* _INPUT_
----
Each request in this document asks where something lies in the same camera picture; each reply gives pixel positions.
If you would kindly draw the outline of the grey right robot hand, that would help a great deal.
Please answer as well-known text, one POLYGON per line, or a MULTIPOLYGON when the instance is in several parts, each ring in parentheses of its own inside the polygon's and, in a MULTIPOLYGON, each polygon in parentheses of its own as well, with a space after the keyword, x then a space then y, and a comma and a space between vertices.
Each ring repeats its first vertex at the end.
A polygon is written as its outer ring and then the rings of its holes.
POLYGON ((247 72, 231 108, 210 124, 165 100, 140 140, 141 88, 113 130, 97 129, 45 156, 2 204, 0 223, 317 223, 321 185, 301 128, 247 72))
----
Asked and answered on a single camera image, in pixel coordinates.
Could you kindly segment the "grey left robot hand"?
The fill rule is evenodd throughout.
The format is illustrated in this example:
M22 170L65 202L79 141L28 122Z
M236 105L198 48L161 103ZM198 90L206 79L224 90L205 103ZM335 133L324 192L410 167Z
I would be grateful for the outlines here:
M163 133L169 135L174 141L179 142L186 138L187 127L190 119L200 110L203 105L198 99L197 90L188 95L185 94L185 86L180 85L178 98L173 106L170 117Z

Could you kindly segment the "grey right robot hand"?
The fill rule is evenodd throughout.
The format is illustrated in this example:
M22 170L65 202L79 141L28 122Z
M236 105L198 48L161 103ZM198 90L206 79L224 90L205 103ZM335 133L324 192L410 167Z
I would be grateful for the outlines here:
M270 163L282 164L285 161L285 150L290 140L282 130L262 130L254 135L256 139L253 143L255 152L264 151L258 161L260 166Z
----
* _WORK REQUEST_
In the records above, the line with "Please answer as" marks the start and the line with "Each ring repeats" marks the end; copy that stretch exactly, both lines included, and nothing else.

* _RESULT_
Please answer as well-known text, one POLYGON per line, or a MULTIPOLYGON when the instance is in several parts, each ring in parentheses of its own inside the polygon's and, in a MULTIPOLYGON, each polygon in parentheses of its own as well, with a space after the keyword, x then a space then y, and a comma and a space between vertices.
Each ring repeats its first vertex at the end.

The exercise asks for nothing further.